Landscape genomics reveals signals of climate adaptation and a cryptic lineage in Arthropodium fimbriatum

Habitat loss and fragmentation are critical threats to biodiversity. Consequent decreases in population size and connectivity can impact genetic diversity and, thus, future adaptability and resilience to environmental change. Understanding landscape patterns of genetic diversity, including patterns of adaptive variation, can assist in developing conservation strategies that maximise population persistence and adaptability in the face of environmental change. Using a reduced-representation genomic approach, we investigated genetic diversity, structure, and adaptive variation across an aridity gradient in the woodland forb Arthropodium fimbriatum. Moderate levels of genetic diversity (HS = 0.14 – 0.23) were found in all 13 sampled provenances. Inbreeding varied among provenances (FIS = 0.08 – 0.42) but was not associated with estimated population size. Four genetic clusters were identified, including one highly differentiated cluster. Higher pairwise FST (0.23 – 0.42) between the three provenances of this cluster and the remaining 10 provenances (pairwise FST between 10 provenances 0.02 – 0.32) suggested two highly divergent lineages or potentially a cryptic species.
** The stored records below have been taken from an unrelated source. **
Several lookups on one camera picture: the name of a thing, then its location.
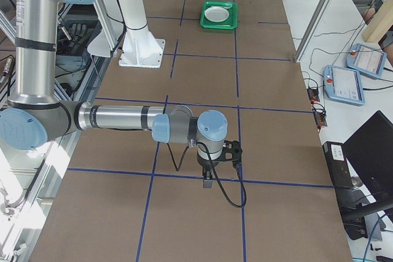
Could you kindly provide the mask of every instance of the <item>sticker label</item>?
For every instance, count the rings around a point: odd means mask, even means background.
[[[26,20],[25,0],[17,0],[17,25],[23,26]]]
[[[333,160],[344,161],[343,150],[340,145],[332,144]]]

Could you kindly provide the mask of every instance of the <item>brown table surface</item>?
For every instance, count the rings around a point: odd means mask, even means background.
[[[218,0],[239,5],[226,32],[201,28],[204,1],[144,0],[166,39],[161,68],[113,60],[96,103],[223,112],[244,151],[246,207],[202,188],[195,149],[176,173],[149,133],[89,130],[30,261],[352,261],[282,1]],[[240,202],[232,165],[217,172]]]

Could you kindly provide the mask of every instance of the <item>white table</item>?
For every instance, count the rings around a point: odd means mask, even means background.
[[[302,38],[303,34],[308,26],[311,16],[319,2],[319,0],[283,0],[284,7],[287,13],[288,22],[291,27],[292,36],[294,38]],[[333,0],[329,5],[325,15],[320,22],[315,35],[320,33],[330,32],[346,32],[350,29],[355,29],[362,22],[362,17],[359,14],[356,6],[351,0]],[[320,48],[327,52],[335,53],[348,51],[351,42],[342,50],[345,43],[352,36],[353,32],[346,34],[329,34],[322,35],[319,37],[313,37],[310,45],[301,60],[301,66],[303,71],[307,71],[310,77],[316,80],[319,86],[322,85],[322,77],[313,73],[308,69],[311,59],[311,53],[314,48]],[[294,39],[295,46],[297,47],[300,40]],[[356,38],[354,44],[362,43],[367,44],[362,39],[361,33]],[[374,48],[378,48],[378,44],[367,44]],[[337,55],[328,55],[319,50],[315,50],[313,54],[311,68],[318,73],[323,73],[323,69],[326,65],[332,64]],[[340,55],[337,59],[335,66],[345,66],[345,54]],[[391,67],[389,62],[386,62],[385,67]],[[393,73],[384,71],[382,78],[393,80]],[[379,88],[391,83],[376,81],[362,76],[362,84],[365,88]],[[393,88],[381,91],[365,91],[364,106],[352,106],[341,102],[330,101],[325,97],[325,109],[327,111],[327,124],[328,127],[322,128],[320,132],[321,143],[326,141],[338,141],[345,142],[345,140],[351,136],[364,122],[366,122],[377,110],[381,110],[385,116],[393,121],[393,103],[391,99],[393,97]],[[355,174],[354,170],[350,168],[351,173]],[[383,220],[388,225],[388,229],[393,228],[392,223],[388,218]],[[382,247],[383,249],[375,252],[368,251],[367,258],[375,260],[375,256],[382,255],[393,257],[393,234],[382,233],[383,242],[375,242],[372,244],[374,247]],[[366,239],[359,239],[352,241],[348,238],[348,242],[351,248],[352,256],[356,258],[362,258],[367,244]]]

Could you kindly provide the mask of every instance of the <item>white mounting plate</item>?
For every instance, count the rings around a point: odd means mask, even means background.
[[[165,40],[164,39],[156,39],[157,44],[161,47],[162,52],[164,52],[165,48]],[[149,67],[149,68],[158,68],[161,66],[163,54],[162,53],[153,53],[148,58],[143,58],[139,62],[137,62],[137,57],[135,52],[123,52],[120,60],[120,67]]]

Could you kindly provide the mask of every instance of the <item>light blue control panel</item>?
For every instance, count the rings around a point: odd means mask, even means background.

After excluding the three highly differentiated populations, outlier and genotype-environment association analysis identified 275 putatively adaptive loci suggesting genomic signatures of adaptation in A. fimbriatum is primarily associated with changes in aridity. Combined, these results suggest that all provenances have conservation value, contributing to the maintenance of genetic diversity and adaptive variation in this species. The uncovering of a potential cryptic taxon highlights the power of genomics approaches in conservation genetics and the importance of understanding the role of landscape variation shaping genetic variation to effectively define conservation management units in an era of rapid biodiversity decline.